Workplace violence is a chronic problem with a long history in our country, including here in New York State. According to the Bureau of Labor Statistics’ Annual Survey of Occupational Injuries and Illnesses, on-the-job injuries caused by assaults and violent acts increased by 26.7 percent between 2005 and 2008 for New York State government employees.
In fact, as chair the New York State Assembly Subcommittee on Workplace Safety, I am continually confronted with stories of workplace violence across a wide range of occupations, particularly against healthcare workers, mass transit workers (including taxi drivers), civil servants responsible for preserving our quality of life, and workers in the juvenile justice system.
This is why this past year we passed legislation increasing penalties for assaults against nurses, sanitation enforcement agents and taxi drivers (inexplicably, the governor vetoed the bill protecting taxi drivers).
A comprehensive effort to protect public employees from workplace violence was passed in 2006, the “Workplace Violence Protection Law.” The law is a national model, requiring public employers, including state agencies, public authorities and local governments, to work collaboratively with their workforce to establish workplace violence prevention programs – to identify and assess the potential for violence in their workplaces, develop and implement strategies for limiting the possibilities for workplace violence, and provide training to prevent workplace violence from occurring.
Unfortunately, an analysis conducted by my Subcommittee reveals that the Workplace Violence Prevention Law is not being followed. (The report is available on-line here:https://assembly.state.ny.us/comm/WorkPlaceSafe/20101105/index.pdf.)
We surveyed over one hundred state agencies and public authorities, and what we found is profoundly disturbing: 45 percent of state agencies surveyed, and 47 percent of state authorities surveyed, did not produce any evidence of having completed a workplace violence prevention program as required by law. For those entities that did complete the survey, 50 percent of state agencies, and 46 percent of public authorities, conceded that they had not provided the workplace violence prevention training required by law.
Other government agencies are starting to notice. The New York State Department of Labor, for example, has cited the State Office of Mental Health for failing to prepare a workplace violence prevention program at Bronx Psychiatric Hospital. One needn’t be a rocket scientist to figure out that a psychiatric hospital should be one of the first places to get a workplace violence prevention program, and indeed there are numerous examples of workplace violence at such facilities. At the unveiling of our report we were joined by employees at Bronx Psychiatric who were victims of workplace violence.

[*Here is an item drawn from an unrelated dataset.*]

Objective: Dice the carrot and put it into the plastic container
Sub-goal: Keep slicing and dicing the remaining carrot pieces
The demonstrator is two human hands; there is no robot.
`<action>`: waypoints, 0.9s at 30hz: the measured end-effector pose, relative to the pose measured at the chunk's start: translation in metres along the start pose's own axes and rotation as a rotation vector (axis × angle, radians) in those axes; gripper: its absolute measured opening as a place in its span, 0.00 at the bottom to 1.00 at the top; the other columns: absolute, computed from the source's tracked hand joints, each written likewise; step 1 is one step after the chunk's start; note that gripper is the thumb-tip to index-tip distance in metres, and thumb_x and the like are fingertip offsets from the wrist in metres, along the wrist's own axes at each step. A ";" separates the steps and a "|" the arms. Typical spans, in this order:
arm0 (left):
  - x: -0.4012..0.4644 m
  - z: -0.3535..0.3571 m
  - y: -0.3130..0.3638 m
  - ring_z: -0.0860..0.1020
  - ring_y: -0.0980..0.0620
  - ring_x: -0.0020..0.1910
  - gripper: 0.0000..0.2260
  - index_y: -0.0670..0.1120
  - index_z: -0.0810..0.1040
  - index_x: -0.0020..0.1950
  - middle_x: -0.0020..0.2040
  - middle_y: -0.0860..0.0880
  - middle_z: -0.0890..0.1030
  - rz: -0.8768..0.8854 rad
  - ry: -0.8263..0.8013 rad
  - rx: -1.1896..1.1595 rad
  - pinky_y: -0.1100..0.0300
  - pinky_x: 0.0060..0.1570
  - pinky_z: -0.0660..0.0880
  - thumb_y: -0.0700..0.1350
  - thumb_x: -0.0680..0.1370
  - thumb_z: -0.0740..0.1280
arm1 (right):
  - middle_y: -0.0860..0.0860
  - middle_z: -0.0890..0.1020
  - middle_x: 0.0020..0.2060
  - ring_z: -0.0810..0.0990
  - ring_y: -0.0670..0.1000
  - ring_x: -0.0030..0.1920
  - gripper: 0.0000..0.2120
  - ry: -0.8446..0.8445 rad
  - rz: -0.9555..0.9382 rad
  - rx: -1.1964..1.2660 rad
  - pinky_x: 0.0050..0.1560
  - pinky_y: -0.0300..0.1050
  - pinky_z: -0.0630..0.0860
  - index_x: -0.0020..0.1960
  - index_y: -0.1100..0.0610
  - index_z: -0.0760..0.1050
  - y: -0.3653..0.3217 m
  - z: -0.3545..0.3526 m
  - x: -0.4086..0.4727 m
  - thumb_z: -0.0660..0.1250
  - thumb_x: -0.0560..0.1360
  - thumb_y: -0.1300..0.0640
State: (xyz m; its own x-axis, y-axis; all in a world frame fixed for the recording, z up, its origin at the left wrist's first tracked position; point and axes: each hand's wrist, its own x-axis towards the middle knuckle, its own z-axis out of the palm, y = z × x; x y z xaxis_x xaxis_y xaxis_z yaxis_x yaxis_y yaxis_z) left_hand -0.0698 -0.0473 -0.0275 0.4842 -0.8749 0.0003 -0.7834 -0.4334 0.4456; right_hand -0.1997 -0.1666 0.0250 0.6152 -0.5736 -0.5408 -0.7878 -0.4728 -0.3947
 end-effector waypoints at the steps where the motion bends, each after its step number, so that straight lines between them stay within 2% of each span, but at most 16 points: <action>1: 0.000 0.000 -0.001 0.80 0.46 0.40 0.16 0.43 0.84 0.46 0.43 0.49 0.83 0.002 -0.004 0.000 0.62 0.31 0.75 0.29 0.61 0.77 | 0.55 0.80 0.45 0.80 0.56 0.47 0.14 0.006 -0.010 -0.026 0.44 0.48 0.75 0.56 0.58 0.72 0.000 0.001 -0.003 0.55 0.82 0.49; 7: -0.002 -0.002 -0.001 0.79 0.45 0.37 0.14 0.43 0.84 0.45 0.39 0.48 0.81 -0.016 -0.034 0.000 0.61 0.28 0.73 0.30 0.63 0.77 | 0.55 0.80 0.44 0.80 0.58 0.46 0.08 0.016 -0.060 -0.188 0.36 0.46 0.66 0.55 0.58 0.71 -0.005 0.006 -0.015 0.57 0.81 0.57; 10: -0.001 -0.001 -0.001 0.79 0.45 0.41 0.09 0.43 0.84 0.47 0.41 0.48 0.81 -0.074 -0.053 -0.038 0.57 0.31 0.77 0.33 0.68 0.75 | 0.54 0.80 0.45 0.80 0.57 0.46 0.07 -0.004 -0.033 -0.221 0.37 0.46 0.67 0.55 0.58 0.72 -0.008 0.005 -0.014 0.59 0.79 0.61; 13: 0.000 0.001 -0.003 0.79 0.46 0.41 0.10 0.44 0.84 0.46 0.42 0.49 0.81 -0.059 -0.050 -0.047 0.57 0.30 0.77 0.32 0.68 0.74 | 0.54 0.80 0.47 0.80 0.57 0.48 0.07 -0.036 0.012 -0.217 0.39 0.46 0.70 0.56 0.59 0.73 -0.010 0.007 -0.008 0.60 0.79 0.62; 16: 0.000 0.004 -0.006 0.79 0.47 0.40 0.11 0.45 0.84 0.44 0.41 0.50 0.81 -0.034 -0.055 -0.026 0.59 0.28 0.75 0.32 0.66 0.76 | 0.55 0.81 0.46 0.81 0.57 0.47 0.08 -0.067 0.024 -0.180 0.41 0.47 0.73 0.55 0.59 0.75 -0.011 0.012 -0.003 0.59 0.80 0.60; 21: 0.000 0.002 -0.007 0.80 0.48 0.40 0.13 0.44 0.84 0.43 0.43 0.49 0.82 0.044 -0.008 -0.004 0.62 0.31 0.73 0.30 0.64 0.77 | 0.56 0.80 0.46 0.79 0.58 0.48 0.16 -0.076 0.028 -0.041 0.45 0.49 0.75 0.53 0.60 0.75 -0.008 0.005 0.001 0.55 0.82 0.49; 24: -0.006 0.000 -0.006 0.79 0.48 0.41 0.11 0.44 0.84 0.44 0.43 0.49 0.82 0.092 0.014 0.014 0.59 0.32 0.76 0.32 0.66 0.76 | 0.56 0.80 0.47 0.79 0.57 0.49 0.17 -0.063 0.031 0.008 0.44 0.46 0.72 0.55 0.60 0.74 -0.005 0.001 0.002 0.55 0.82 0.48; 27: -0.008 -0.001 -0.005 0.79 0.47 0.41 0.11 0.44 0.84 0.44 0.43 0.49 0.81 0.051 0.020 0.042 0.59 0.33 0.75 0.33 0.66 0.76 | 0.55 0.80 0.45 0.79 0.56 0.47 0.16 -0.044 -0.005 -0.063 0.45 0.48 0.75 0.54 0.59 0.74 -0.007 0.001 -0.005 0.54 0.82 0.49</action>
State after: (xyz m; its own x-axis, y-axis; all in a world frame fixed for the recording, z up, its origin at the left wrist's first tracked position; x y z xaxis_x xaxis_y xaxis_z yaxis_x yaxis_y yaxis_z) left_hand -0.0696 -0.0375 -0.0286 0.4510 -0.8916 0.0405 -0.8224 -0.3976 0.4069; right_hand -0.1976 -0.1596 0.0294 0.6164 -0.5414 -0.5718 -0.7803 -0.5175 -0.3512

But workplace violence isn’t limited to psychiatric hospitals, of course. Earlier this month the federal Occupational Safety and Health Administration found that workplace violence was prevalent at St. Barnabas Hospital, and recommended the adoption of a workplace violence prevention plan. The complaint against St. Barnabas was filed by doctors and residents at St. Barnabas who were fed up with the hospital’s refusal to take the issue seriously.
The Subcommittee’s report is just the beginning of our effort to protect New Yorkers from the scourge of workplace violence. We expect to hold hearings on the issue once the legislature reconvenes in January, and invite testimony from government agencies who aren’t living up to their responsibilities to protect their workers, and from workers representing a broad range of occupations where violence has become a regular feature of the workplace. If necessary, we will introduce legislation expanding the scope of the workplace violence law to cover a wider range of workers who need its protection.
Because every New Yorker is entitled to a safe workplace, and in particular a workplace that is free of violence.
Rory Lancman is a member of the New York State Assembly representing District 25 in Fresh Meadows.